Ray tracing shines on smooth curved surfaces. Both the winner and runner-up used Siemens PLM NX as their design software.
By Jon Peddie
Lightworks just picked the winners in its latest image rendering competition, giving top prize to Sean Carnell of New Zealand for his work on a 1954 Porsche 550 Spyder. For his efforts Carnell takes hone a Nikon D3100 camera, which is a bit ironic given that ray tracing is used to replace a camera.
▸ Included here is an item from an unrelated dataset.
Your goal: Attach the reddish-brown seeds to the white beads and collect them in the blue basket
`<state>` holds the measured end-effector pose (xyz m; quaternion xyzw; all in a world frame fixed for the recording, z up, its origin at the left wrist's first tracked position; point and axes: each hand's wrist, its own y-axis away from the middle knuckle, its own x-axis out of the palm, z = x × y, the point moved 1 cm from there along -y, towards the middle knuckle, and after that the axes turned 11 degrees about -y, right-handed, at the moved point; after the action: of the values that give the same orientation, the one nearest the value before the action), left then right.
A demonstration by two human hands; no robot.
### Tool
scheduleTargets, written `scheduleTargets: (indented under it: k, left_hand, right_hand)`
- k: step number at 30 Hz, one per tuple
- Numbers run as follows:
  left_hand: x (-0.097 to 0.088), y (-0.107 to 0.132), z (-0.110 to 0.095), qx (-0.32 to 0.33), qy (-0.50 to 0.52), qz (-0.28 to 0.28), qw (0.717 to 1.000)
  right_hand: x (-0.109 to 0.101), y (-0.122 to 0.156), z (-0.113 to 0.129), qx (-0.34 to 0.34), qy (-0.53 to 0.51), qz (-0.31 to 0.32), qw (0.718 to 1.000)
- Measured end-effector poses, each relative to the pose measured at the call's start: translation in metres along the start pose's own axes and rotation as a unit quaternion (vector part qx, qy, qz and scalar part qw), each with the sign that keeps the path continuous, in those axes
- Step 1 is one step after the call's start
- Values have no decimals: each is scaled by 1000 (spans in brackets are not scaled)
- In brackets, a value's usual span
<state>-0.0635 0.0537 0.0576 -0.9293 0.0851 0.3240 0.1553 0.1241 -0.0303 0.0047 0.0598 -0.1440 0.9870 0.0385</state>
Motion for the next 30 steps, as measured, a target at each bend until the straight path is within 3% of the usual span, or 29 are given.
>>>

This is an excellent example of modeling and light fields with multiple and diffuse light sources, smooth and irregular reflective surfaces (look at the floor), secondary reflections, and the resultant soft and realistic shadows. The first place I look at on a car image is the headlights and then the wheels. Those are the most complex areas and will show up the weaknesses of a quick renderer’s abilities.
The 3D CAD model was made from a model car surface scan that was scaled to full size from original factory drawings. The interior parts have been reproduced from original parts. These models will be used to create tooling for reproduction parts. These include all the badges, indicator knobs, switches, etc.
The final model facet count including the warehouse is over 5 million. The initial rendering was done on an Intel quad-core Q8600 with 8 Mb of RAM on 64-bit XP and an Nvidia Quadro video card.
The scene had one HDR map (high dynamic range imaging) which was created with HDR Studio, no other light source. The floor has both texture maps and bump maps which are different and do not have the same tile numbers; the result creates a floor which appears seamless. The texture used on the wall is done the same way and is a photo of a warehouse wall which has been tiled with different ratios and slightly different finishes.
Carnell has been working with CAD/CAM for over 20 years, predominantly within the product and process design and tooling sector. He is a long time user of Siemens PLM NX and has won many awards over the years for his work. “Lightworks technology within NX has been my go-to rendering engine for complex visuals with glass and metallic finish for many years,” says Carnell.
In announcing the win, Lightworks commented on Carnell’s skilled use of HDRI reflections, which situated the model visually in the scene and showed the curvature of the car body. The definition of Lightworks materials used on the wheel hubs and windscreen and headlight covers “provides an understated but believable representation of chrome plate and glass,” said the announcement.
The runner up in the competition was Romain Queslier of France. He also uses NX. Queslier used the Image Based Lighting feature, based on Lightworks technology within NX 7.5, to light his image of the Zephyr II 3D laser scanner.
Other entries are on display at the Lightworks Gallery. The contest runs quarterly.